Files: The .xls files, and ST_RQ_Dynamics.csv

These contain the data used for plotting the plots in results/plotting/

Analysis

The script in src/DataAnalysis.R scripts the the analysis for this project. It pre-processes the input data file data/Samples.csv, before using the SuperTypeR package to compute JostD on the data in Samples.csv, before doing bootstrap simulations to estimate the mean and standard error of the JostD estimates.

Supertype counting and computation of JostD

Supertype counting, computation of of JostD and Pairwise JostD is done by the SuperTypeR package.

Random Bootstrap Simulations

Aim

The aim is to randomly assign the alleles to the supertypes in file SuperType_Designations.csv, generating a set of artificial supertypes composed of a random set of alleles. The analysis can then be re-run on these null datasets to assess whether the results from the actual data are significantly different.

Simulation Steps

FOR EACH IN N ITERATIONS:

  1. Wipe ST designations across all samples in data from Samples.csv.

  2. For the data in SuperType_Designations.csv, randomly reallocate the alleles in the total gene pool (~539) to the supertypes (the supertypes still get the same number of alleles allocated to them).

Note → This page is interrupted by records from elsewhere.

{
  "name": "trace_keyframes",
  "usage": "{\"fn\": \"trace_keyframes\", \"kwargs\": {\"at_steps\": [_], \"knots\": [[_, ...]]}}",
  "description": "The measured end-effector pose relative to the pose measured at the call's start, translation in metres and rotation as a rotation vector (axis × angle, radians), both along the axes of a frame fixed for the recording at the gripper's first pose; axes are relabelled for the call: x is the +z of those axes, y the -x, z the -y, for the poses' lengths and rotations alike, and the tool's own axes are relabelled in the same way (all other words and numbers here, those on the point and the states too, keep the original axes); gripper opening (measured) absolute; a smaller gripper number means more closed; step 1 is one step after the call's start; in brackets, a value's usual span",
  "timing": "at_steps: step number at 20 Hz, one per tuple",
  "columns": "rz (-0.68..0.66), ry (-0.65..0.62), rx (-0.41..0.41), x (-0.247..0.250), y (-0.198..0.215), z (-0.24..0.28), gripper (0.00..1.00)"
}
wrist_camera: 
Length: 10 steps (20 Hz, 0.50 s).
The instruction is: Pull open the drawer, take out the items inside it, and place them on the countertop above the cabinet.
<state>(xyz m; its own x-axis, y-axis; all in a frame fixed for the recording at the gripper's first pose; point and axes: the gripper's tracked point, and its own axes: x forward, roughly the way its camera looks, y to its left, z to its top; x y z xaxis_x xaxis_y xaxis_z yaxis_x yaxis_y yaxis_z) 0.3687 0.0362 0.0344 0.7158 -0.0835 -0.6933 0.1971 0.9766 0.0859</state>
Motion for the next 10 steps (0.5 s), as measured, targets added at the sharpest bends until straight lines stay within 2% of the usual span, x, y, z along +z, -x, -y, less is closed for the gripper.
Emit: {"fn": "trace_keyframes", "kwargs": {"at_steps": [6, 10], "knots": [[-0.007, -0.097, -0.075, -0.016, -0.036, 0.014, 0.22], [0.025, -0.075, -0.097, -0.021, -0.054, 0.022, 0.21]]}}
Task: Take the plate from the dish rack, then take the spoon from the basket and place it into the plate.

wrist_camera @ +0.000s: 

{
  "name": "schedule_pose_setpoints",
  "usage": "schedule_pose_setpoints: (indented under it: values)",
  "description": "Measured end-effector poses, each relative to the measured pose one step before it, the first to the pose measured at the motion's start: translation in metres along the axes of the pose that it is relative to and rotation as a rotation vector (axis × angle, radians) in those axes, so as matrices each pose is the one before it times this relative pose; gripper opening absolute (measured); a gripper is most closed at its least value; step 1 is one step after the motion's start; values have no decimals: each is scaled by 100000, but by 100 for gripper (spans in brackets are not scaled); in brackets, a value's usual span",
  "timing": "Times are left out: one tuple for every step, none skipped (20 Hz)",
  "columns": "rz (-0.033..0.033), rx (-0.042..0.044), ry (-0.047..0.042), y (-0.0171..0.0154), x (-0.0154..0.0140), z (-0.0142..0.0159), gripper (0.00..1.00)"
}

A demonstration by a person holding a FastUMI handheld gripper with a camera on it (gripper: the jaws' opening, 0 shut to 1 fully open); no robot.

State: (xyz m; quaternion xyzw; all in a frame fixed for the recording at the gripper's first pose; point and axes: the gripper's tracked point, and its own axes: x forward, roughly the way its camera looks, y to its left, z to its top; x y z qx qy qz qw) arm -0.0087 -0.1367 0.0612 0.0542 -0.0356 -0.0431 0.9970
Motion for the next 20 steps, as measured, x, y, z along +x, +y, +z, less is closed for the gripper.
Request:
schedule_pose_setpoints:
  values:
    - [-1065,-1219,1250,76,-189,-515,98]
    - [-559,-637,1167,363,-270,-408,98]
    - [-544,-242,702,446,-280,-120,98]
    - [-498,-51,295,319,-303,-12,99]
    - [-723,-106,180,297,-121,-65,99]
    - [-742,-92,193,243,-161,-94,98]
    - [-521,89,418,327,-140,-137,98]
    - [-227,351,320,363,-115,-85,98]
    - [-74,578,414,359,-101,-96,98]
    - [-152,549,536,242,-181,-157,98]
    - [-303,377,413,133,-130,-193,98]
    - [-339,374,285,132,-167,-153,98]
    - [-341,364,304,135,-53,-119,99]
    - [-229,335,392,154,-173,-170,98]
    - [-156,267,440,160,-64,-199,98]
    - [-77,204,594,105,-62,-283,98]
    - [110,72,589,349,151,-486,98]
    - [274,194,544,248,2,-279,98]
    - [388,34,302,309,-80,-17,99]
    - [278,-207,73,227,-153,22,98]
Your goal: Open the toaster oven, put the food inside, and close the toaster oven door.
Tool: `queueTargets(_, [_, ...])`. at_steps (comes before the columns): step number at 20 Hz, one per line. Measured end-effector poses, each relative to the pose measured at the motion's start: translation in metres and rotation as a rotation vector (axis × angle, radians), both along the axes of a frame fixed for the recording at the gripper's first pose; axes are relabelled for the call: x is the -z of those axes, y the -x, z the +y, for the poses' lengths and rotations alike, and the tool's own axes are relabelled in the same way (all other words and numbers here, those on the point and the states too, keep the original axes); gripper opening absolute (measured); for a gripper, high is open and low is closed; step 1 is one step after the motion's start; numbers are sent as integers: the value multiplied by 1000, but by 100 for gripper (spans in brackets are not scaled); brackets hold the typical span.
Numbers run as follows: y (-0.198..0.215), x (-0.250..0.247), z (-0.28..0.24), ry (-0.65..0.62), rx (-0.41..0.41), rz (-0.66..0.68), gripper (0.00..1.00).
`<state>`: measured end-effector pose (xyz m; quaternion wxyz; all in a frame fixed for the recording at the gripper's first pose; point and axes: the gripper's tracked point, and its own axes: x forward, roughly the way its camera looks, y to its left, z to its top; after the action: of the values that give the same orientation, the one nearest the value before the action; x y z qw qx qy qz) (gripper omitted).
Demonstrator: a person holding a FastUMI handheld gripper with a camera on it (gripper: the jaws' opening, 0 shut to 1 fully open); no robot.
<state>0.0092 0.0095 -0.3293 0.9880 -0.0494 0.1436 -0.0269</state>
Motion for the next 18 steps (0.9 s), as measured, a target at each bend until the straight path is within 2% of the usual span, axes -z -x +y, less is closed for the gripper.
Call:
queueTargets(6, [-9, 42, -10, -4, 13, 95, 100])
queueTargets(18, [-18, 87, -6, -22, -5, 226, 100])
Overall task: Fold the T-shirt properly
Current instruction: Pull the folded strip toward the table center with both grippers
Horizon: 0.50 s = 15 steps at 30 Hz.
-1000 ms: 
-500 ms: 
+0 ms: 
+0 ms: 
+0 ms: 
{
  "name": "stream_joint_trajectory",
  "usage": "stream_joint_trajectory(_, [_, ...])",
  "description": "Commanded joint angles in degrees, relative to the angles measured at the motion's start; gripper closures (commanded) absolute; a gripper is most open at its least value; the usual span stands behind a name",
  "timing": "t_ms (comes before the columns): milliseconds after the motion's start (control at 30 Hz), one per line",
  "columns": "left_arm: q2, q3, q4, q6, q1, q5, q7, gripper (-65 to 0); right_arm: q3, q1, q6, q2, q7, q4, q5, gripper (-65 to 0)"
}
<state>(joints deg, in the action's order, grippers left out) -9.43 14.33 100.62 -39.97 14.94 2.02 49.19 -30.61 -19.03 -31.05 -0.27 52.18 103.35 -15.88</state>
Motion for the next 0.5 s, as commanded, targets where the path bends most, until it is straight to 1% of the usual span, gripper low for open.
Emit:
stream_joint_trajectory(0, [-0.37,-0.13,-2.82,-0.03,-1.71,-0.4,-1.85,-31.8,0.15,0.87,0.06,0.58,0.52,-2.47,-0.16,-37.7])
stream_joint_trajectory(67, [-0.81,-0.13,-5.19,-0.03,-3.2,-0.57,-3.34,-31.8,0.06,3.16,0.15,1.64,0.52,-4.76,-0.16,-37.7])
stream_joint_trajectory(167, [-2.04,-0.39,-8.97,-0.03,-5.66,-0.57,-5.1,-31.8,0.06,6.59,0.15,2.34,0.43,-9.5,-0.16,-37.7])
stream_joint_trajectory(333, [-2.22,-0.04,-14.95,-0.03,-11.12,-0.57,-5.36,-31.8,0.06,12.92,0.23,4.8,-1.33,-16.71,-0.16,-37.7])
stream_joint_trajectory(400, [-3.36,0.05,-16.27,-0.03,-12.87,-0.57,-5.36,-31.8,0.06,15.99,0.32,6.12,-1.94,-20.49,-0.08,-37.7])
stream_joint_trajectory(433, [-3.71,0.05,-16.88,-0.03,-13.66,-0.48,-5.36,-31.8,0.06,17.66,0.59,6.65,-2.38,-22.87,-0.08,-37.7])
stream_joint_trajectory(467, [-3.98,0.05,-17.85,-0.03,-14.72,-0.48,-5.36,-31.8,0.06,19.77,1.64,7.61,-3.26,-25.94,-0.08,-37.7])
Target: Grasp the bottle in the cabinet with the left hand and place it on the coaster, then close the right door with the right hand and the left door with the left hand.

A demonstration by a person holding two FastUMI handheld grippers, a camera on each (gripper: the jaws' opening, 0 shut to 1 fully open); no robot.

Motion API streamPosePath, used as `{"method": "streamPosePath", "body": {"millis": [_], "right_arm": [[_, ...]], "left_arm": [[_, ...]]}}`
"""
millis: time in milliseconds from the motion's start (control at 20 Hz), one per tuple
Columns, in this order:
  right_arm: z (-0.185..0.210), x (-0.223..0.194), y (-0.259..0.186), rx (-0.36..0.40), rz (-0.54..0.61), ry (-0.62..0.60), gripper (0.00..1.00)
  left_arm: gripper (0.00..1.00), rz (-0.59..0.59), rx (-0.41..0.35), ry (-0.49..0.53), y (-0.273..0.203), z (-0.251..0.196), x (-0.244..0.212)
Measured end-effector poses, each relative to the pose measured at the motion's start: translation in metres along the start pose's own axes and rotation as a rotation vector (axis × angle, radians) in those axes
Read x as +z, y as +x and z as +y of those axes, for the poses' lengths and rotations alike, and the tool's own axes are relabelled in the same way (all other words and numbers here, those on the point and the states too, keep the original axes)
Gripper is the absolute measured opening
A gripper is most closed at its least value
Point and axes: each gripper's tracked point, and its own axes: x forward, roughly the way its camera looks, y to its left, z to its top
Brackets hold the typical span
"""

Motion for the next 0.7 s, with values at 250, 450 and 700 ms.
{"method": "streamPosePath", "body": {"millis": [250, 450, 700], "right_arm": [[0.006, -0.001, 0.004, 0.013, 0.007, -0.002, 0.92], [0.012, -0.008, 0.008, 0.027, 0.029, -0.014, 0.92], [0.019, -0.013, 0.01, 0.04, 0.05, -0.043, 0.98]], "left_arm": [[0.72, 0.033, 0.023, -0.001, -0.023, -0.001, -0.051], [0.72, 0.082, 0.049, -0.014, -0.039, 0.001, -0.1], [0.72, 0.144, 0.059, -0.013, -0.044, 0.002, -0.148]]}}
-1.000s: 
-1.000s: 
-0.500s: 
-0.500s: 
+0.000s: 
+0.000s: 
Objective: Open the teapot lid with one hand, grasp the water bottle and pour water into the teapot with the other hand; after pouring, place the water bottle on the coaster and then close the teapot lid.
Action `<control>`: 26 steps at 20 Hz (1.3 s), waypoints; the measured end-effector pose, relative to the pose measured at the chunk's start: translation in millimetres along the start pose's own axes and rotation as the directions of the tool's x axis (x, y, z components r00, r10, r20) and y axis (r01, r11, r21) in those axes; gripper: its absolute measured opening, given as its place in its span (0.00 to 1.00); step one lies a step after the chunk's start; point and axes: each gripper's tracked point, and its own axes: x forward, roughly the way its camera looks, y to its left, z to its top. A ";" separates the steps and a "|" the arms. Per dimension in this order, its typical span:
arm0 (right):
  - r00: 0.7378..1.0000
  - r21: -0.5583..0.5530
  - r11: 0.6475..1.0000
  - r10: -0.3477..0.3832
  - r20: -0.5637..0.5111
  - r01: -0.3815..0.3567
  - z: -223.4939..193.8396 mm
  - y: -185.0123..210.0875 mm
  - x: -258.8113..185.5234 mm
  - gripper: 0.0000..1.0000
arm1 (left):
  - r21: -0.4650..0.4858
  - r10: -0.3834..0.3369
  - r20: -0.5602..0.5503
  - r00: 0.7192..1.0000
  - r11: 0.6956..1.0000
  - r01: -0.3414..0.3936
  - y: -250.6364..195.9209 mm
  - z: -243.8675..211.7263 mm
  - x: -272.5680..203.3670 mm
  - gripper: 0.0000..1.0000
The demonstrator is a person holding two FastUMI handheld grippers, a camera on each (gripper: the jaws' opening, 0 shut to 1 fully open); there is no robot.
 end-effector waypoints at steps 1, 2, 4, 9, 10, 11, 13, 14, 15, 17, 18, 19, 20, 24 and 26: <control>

Allocation is done without replacement.

  3. For each population in Samples.csv, count the number of each supertype present in the population. This results in a matrix of supertype counts per population, where each row is a supertype, and each column is a population.

  4. Calculate the pairwise Jost D for the matrix output from step 3. Also calculate the average of each column i.e. the mean Jost D for each population relative to all others.

Plotting

The julia and R scripts called RQ_Evo_Plotting.R, and RE_Evo_Plotting.jl in the src/ directory are were used to process the data in ST_RQ_Dynamics.csv (which was saved from the .xls files), to make the plots in results/plotting.